[WHAT TO DO]: Beginning with the line that contains "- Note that", write out each remaining line of the records below exactly. Do not copy any picture.
Segment Start: RECORDS FOR THE TASK
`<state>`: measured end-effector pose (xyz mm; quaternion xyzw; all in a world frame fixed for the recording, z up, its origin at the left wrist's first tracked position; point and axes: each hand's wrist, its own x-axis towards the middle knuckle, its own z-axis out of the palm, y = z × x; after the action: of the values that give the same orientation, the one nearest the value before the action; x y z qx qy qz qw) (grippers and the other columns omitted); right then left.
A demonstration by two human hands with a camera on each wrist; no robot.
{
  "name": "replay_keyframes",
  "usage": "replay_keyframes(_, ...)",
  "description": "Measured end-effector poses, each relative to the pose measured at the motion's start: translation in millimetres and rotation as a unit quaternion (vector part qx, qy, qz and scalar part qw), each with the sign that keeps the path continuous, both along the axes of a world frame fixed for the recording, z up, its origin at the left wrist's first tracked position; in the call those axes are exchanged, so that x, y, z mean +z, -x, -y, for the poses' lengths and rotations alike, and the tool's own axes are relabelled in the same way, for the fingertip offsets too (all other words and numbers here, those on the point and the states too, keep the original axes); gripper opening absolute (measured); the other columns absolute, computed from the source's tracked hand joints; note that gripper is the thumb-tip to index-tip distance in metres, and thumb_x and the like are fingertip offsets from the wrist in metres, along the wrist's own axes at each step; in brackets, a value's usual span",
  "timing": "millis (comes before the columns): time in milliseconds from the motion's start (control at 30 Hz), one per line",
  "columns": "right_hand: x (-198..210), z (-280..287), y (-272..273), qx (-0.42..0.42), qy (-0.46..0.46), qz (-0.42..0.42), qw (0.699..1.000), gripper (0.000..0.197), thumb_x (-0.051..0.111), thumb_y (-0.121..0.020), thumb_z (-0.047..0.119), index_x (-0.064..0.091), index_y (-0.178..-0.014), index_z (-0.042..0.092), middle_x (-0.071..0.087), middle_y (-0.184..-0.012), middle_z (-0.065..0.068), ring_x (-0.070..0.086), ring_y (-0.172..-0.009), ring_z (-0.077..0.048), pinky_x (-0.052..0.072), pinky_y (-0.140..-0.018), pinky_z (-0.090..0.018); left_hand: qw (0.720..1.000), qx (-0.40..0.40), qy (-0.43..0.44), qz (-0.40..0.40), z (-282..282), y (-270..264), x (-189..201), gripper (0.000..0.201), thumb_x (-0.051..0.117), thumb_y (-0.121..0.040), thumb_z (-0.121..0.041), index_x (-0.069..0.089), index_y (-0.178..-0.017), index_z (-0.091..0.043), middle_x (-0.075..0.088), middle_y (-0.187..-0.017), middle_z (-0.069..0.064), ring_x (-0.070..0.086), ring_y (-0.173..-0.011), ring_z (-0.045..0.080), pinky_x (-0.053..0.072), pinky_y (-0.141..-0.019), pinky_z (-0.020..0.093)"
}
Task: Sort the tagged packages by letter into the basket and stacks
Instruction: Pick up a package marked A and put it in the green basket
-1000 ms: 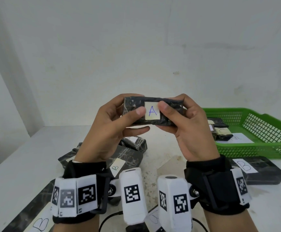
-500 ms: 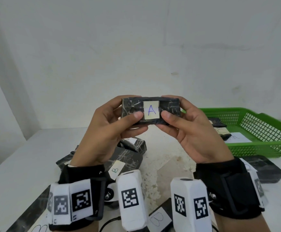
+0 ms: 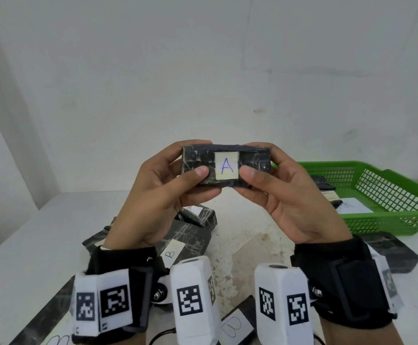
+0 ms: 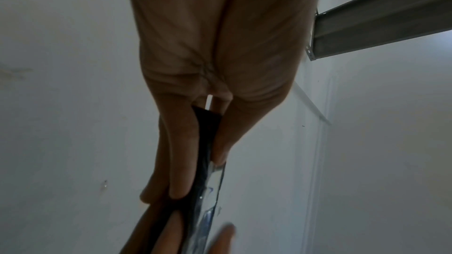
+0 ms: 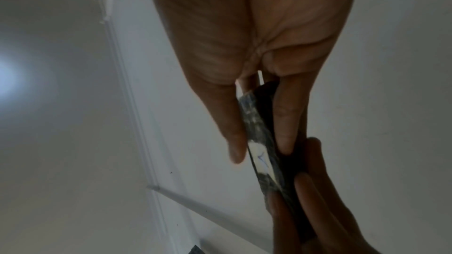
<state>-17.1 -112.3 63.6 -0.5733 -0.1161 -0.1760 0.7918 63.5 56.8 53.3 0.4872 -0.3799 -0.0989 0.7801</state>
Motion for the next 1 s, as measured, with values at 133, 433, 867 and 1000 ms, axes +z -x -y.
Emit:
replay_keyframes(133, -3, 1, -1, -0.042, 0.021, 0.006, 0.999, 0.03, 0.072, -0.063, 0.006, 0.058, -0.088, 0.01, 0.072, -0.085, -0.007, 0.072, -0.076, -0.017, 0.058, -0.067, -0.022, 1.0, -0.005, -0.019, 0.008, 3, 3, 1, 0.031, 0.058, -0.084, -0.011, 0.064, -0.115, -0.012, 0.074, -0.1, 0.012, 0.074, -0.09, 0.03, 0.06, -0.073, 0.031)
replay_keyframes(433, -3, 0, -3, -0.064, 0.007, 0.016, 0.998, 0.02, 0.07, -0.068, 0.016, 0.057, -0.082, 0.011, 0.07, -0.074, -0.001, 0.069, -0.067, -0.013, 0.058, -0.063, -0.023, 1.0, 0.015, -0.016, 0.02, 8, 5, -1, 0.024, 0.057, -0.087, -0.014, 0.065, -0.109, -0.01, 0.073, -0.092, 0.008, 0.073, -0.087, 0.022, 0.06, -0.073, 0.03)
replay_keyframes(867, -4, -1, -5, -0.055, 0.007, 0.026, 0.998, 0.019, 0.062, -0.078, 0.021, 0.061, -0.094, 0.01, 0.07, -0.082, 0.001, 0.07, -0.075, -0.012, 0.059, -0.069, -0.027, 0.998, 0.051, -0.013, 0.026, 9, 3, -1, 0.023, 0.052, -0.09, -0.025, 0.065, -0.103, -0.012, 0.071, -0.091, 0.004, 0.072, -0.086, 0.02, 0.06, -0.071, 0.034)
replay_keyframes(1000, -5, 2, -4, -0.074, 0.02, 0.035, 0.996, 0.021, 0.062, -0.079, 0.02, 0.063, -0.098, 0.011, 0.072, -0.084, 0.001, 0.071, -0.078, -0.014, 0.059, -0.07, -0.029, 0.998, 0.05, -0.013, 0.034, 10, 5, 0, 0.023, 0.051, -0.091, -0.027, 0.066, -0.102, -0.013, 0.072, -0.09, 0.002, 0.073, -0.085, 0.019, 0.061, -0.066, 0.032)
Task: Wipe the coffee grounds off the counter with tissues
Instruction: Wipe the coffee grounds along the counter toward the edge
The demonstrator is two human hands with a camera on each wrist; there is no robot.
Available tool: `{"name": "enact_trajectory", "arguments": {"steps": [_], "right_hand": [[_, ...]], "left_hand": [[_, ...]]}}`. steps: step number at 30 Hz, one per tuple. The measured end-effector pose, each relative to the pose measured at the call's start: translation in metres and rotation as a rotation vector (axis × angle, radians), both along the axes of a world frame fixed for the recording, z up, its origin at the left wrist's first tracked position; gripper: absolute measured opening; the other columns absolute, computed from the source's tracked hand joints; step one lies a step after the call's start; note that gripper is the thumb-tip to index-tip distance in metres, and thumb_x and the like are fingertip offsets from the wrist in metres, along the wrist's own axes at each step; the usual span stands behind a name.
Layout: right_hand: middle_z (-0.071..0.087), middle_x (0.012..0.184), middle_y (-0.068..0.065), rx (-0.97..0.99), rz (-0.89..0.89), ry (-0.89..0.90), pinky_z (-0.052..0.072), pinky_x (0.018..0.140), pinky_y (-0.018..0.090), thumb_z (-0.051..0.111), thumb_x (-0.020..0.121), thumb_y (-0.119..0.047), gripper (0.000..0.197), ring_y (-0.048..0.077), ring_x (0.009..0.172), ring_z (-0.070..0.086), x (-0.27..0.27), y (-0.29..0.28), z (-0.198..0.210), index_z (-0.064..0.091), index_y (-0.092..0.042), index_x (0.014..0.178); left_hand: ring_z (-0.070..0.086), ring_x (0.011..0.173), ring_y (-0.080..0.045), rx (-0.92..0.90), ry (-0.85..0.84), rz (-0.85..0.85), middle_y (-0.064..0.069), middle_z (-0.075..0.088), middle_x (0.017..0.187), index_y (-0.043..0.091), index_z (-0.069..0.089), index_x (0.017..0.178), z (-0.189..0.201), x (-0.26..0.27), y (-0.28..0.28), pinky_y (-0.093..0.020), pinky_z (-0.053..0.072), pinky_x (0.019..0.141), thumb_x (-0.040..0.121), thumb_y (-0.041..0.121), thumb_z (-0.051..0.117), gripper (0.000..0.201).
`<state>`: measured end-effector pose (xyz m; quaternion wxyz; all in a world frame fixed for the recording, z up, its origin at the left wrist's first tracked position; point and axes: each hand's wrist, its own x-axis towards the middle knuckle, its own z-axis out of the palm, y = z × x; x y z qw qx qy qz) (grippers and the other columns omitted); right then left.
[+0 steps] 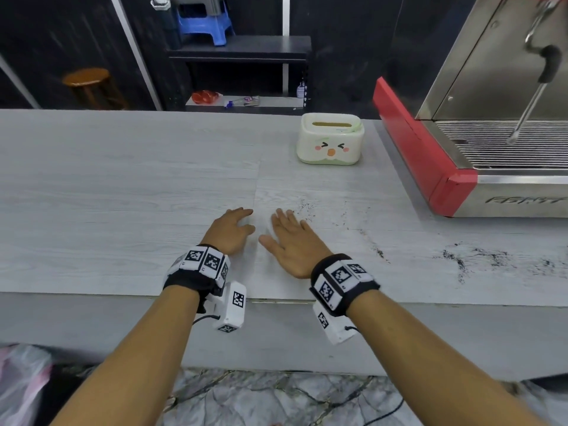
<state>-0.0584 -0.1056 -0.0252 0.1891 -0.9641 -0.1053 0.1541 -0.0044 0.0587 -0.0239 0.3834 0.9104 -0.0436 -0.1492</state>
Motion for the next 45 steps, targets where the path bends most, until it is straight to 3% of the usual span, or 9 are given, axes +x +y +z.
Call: {"name": "enact_trajectory", "arguments": {"steps": [8,21,25,30,35,45], "right_hand": [[-0.016,0.159,0.002,-0.119,0.097,0.105,-0.006,0.119,0.038,0.014,0.096,-0.059,0.073,0.017,0.146,-0.014,0.017,0.012,-0.018,-0.006,-0.016,0.152],[-0.017,0.159,0.002,-0.135,-0.112,0.173,-0.003,0.120,0.038,0.014,0.097,-0.057,0.072,0.017,0.146,-0.014,0.005,-0.070,-0.007,-0.008,-0.016,0.151],[-0.016,0.159,0.002,-0.094,-0.122,0.147,-0.002,0.120,0.037,0.013,0.097,-0.059,0.074,0.016,0.147,-0.012,0.009,-0.056,0.006,-0.006,-0.013,0.151],[-0.013,0.160,0.001,-0.061,0.003,0.091,-0.003,0.119,0.036,0.012,0.096,-0.060,0.074,0.015,0.147,-0.011,0.032,-0.005,0.016,-0.002,-0.013,0.152],[-0.009,0.160,0.002,-0.013,0.062,0.175,-0.004,0.119,0.039,0.010,0.097,-0.059,0.071,0.018,0.147,-0.010,0.051,0.027,0.006,0.000,-0.015,0.152],[-0.023,0.157,-0.001,-0.146,0.014,0.157,-0.010,0.118,0.038,0.010,0.096,-0.059,0.070,0.015,0.145,-0.021,0.052,-0.023,-0.014,-0.011,-0.020,0.151]], "left_hand": [[0.001,0.147,-0.018,0.150,0.046,-0.091,-0.001,0.011,0.159,0.023,0.036,0.143,-0.002,0.006,0.003,-0.039,0.003,0.119,0.093,0.028,0.050,0.052],[-0.002,0.147,-0.018,0.128,0.066,-0.095,0.000,0.009,0.159,0.023,0.033,0.144,-0.001,0.006,-0.001,-0.042,0.002,0.120,0.093,0.029,0.051,0.055],[-0.003,0.147,-0.019,0.145,0.070,-0.139,-0.001,0.007,0.159,0.023,0.026,0.147,0.001,0.014,-0.007,-0.043,0.001,0.119,0.093,0.026,0.051,0.060],[-0.004,0.147,-0.022,0.269,0.063,-0.156,-0.002,0.003,0.160,0.023,0.020,0.148,0.001,0.033,-0.004,-0.044,0.002,0.119,0.093,0.022,0.048,0.062],[-0.004,0.147,-0.022,0.306,0.018,-0.224,-0.003,0.001,0.160,0.024,0.020,0.148,-0.007,0.040,0.006,-0.043,-0.001,0.118,0.096,0.016,0.041,0.056],[-0.008,0.147,-0.019,0.303,0.035,-0.222,-0.001,-0.001,0.160,0.030,0.022,0.147,-0.012,0.045,0.006,-0.043,-0.004,0.118,0.091,0.028,0.051,0.063]]}}
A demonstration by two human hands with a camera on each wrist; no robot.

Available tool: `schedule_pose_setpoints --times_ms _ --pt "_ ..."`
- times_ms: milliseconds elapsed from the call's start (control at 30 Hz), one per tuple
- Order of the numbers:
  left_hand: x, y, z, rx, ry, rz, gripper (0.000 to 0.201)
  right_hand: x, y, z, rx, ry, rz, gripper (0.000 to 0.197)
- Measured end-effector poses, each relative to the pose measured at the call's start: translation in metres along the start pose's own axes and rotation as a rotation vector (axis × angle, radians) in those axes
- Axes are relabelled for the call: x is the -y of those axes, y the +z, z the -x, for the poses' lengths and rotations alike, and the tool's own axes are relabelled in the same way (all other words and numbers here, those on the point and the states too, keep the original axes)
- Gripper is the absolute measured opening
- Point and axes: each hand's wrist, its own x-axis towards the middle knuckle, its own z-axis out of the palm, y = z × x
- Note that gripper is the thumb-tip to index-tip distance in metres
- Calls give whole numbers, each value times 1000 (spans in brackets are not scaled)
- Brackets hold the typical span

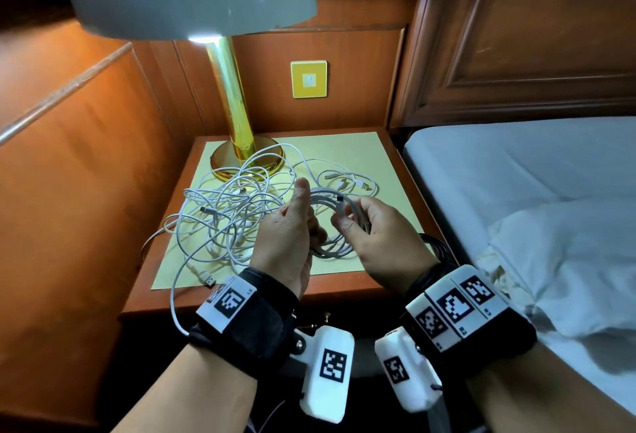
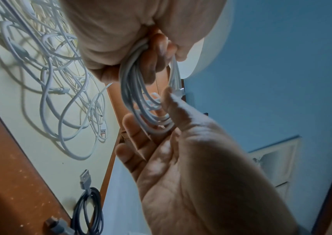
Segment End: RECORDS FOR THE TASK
[RESPONSE TO THIS TASK]:
- Note that gripper is the thumb-tip to index-tip distance in metres
- Calls give whole numbers, each value times 1000 (spans in brackets are not scaled)
- Brackets hold the typical span

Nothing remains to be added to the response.